Why is it that with Intel there is support for the latest generation graphics even before its been sent to manufacturing?
While with AMD, there is still no support even 6 months after its hit the shelves?
Why is it that with Intel there is support for the latest generation graphics even before its been sent to manufacturing?
While with AMD, there is still no support even 6 months after its hit the shelves?
Two part answer...
One part is that different HW vendors don't make big architectural changes at the same time. A better comparison might be Trinity vs Ivy Bridge, both of which had support before launch, although as I understand it the Ivy Bridge changes were probably somewhere between Trinity and SI in complexity.
Second part is that we've been catching up over the last 5 years (as a bunch of people have already mentioned) and are almost-but-not-quite caught up. SI was the first new GPU generation where we were able to get substantial work done before launch, but that still meant we were working almost a year behind Catalyst. The next generation will be the first where open source graphics driver development is able to run more or less in parallel with Catalyst development work -- agd5f already has initial kernel driver support written.
More people, no accumulated backlog to clear, and much earlier access to hardware prototypes/simulators.
With AMD, the latter two are improving, but more manpower would help. It's hard to find good programmers who would make an immediate difference, though.
I was hoping that there would be at least basic GL 2.1 + EXA support for SI by now. I wanted to buy a new card already in March, but I won't do it until the card works for everyday stuff (including basic GL and accelerated 2d).
JB,
How many OSS developers are working on the next generation architecture (9000 series for release in the 2014 timeframe)?
There's two ways to arrive at a destination earlier. Leave earlier, and go faster.
F
You mean next-next, right ? Current gen is 7000, presumably next gen is 8000 and the one after that is 9000 ?
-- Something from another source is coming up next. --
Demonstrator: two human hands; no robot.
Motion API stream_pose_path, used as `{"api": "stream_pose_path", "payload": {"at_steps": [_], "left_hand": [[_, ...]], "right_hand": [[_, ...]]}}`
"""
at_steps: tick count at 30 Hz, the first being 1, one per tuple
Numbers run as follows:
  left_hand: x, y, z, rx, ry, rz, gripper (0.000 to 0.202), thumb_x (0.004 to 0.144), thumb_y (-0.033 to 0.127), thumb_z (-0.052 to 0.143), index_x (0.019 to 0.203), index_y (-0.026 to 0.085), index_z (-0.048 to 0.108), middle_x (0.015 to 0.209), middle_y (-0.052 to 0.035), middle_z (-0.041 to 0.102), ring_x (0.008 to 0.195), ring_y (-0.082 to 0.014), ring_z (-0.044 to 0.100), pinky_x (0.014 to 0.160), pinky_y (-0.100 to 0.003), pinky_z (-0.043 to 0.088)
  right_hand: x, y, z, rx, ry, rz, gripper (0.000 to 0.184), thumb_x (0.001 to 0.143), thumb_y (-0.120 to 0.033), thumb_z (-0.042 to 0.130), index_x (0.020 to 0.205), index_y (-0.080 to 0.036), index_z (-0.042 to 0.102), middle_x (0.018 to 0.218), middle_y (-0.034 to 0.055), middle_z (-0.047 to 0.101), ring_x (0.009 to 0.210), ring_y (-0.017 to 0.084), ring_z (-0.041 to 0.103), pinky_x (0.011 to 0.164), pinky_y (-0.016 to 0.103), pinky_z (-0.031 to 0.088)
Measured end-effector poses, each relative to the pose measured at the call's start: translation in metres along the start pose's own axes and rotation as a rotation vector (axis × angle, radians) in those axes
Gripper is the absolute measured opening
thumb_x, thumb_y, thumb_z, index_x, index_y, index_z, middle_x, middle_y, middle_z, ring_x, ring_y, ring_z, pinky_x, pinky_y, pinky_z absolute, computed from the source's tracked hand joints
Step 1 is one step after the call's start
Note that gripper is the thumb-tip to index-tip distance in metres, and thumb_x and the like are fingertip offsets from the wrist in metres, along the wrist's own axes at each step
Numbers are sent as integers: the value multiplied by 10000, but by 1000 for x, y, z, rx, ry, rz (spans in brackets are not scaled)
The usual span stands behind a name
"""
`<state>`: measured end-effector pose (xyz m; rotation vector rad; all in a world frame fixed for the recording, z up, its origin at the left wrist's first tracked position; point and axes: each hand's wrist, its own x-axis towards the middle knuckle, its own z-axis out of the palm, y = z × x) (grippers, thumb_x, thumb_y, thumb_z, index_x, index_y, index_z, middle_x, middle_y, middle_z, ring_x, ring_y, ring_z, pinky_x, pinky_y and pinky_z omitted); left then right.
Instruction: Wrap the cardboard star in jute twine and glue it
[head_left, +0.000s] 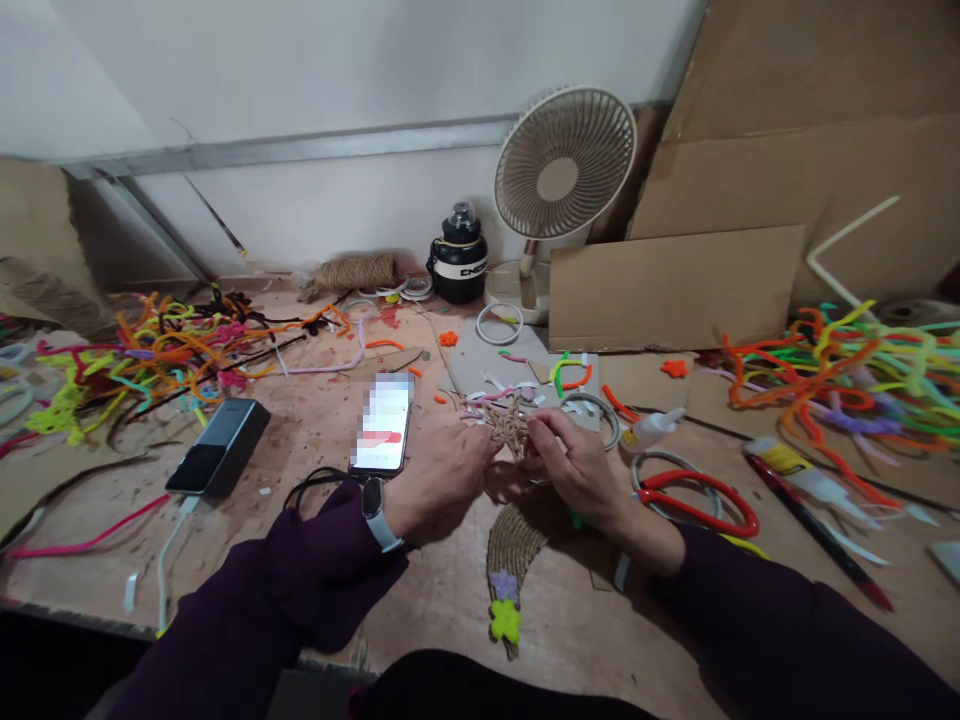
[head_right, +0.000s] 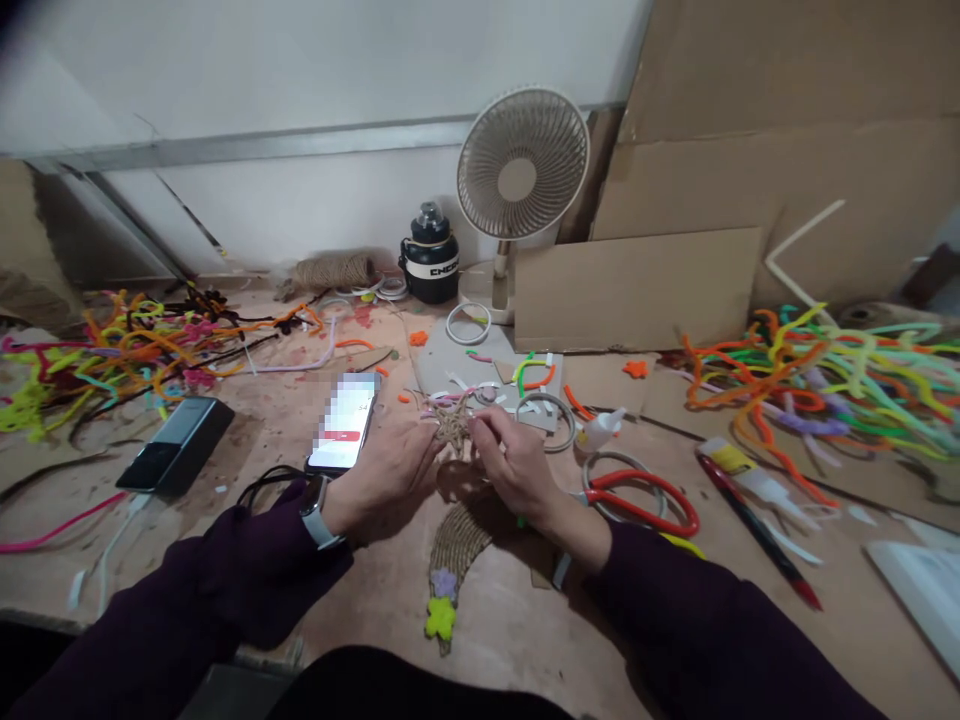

Once we get past next-gen we'll be working in parallel with the Catalyst and diags teams. Starting earlier than them isn't really practical.
Yep, that's what we were hoping for as well. The code has been written and published for a while, but it's hard to predict how long it will take for the last few "in theory we're programming it right but in practice something is obviously wrong" gotchas, although the range of variation goes down significantly if you are debugging the code early enough to lean on emulators and HW debug teams a bit.
Last edited by bridgman; 07-24-2012 at 12:06 PM.
While I don't expect OOTB support for 9000, it is good to know that the OSS team will be starting to ramp up at the same time fglrx is starting to ramp up. Unfortunately, and this is speculation, I fear that the hardware teams are so used to working with the catalyst team's processes that there will be some growing pains for the OSS team. True parity will likely never occur. That's OK though, as long as the OSS team can produce an acceptable driver in a reasonable amount of time.
While a number of us complain that OSS isn't delivered as fast as FGLRX, what we're really trying to say is that we want an acceptable driver in a reasonable amount of time. The fact that FGLRX exists annoys us, because it reminds us constantly of what-could-have-been had AMD shared our utopian software development philosophy. Really, you just want your purchased product to work, and work now, and align with your philosophy.
I'll be looking forward to AMD's 9000 offering. I hope that they can deliver a working OSS driver in an acceptable timeframe.